As Florida Polytechnic University grew from a vision to a nationally recognized STEM institution in just eight years, Ford Heacock remained steadfast as one of its staunchest supporters.
“I am very proud of being part of the Florida Poly Foundation and being witness to the birth of the University,” said Heacock, a longtime member of the foundation’s board and CEO of Heacock Insurance Group.
In 2017, he met Jacob Livingston, then president of the Florida Poly Student Government Association and a native of Sebring, Florida – Heacock’s hometown.
“It really got me energized, so I took Jacob down to Sebring one day. We met for a presentation of the Rotary Club and I began to realize that those counties south of us that are kind of rural are not really exposed to the same higher education opportunities,” Heacock said.
“I began to think about the idea of a scholarship that would be available to students in the Heartland region of the state.”
Heacock contacted the Heartland Education Consortium and worked to establish the Heartland Scholarship Fund for students in Desoto, Glades, Hardee, Hendry, Highlands, and Okeechobee counties who would like to pursue a science, technology, engineering, or math (STEM) degree at Florida Poly.

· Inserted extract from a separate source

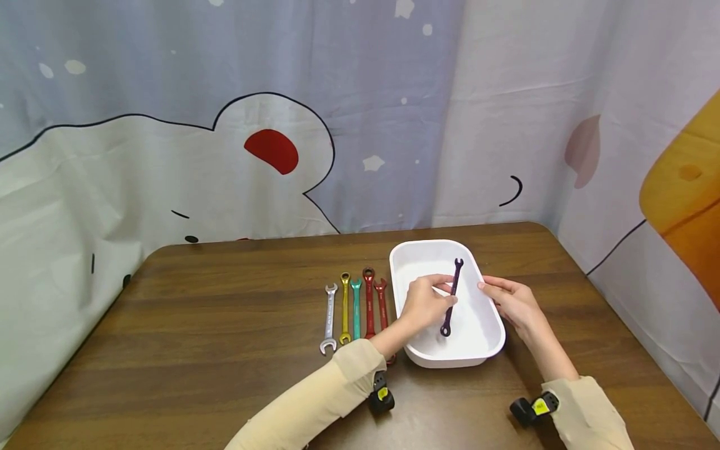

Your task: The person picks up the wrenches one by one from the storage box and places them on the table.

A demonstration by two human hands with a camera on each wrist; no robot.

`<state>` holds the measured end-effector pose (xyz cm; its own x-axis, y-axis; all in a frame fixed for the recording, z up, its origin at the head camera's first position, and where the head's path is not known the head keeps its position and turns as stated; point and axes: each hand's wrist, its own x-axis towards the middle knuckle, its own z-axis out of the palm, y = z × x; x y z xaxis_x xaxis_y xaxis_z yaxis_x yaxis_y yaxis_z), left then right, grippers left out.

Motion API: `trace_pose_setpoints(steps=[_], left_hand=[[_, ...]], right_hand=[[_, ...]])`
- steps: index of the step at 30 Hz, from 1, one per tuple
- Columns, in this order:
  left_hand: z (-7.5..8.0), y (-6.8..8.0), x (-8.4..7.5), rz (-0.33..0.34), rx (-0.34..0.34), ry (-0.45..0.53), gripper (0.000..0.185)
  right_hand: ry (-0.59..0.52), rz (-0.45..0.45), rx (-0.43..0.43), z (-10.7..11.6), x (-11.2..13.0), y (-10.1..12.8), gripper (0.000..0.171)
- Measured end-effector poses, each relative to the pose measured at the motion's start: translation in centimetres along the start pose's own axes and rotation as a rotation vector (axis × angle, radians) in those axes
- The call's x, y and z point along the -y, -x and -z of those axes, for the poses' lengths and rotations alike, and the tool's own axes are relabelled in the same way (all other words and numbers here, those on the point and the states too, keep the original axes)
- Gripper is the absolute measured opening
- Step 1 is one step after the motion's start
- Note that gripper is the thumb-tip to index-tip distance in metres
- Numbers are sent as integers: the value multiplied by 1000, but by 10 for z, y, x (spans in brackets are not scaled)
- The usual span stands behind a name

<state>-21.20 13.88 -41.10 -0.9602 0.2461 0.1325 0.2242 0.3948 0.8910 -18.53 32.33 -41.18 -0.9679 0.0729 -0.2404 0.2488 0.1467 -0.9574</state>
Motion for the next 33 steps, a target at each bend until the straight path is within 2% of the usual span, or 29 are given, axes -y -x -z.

“I really did it as a personal tribute to my hometown with a deep sense of helping to create more opportunities for the students down there,” Heacock said.
During the 2020-2021 academic year, three students are benefitting from the Heartland Scholarship Fund. Timothy Wiggington, a sophomore computer science major, is among them.
“It was stressful trying to figure out how all the financials were going to work for college – this was my first time having to live in a dorm and move away from my hometown,” the Sebring native said. “Now that I have this scholarship, I can rest a little easier and don’t have to focus on that so much.”
Wiggington said he hopes to become a software engineer after he earns his degree.
“The area I grew up in was a poorer neighborhood, and the ability to go from a small town like Sebring and break out of the low income and get into a STEM field is very beneficial,” he said.
Heacock ultimately would like recipients of the scholarship to return to their home counties and work to make a difference there.
“There’s a lot of need in agricultural technology Florida Poly students can provide,” he said. “I would like to see more students from there be able to get a high-level, technologically driven education and bring it back to their community.”
Heacock said he hopes others will contribute to the fund and help support the education of future Phoenixes from the Florida Heartland region.
“So many of the students I have met boggle my mind at how smart and well-rounded they are,” Heacock said. “They are knowledgeable and in touch with what’s going on beyond Florida Poly, and they’re landing great jobs in Florida and across the country.
“I’m very proud to be a part of their success.”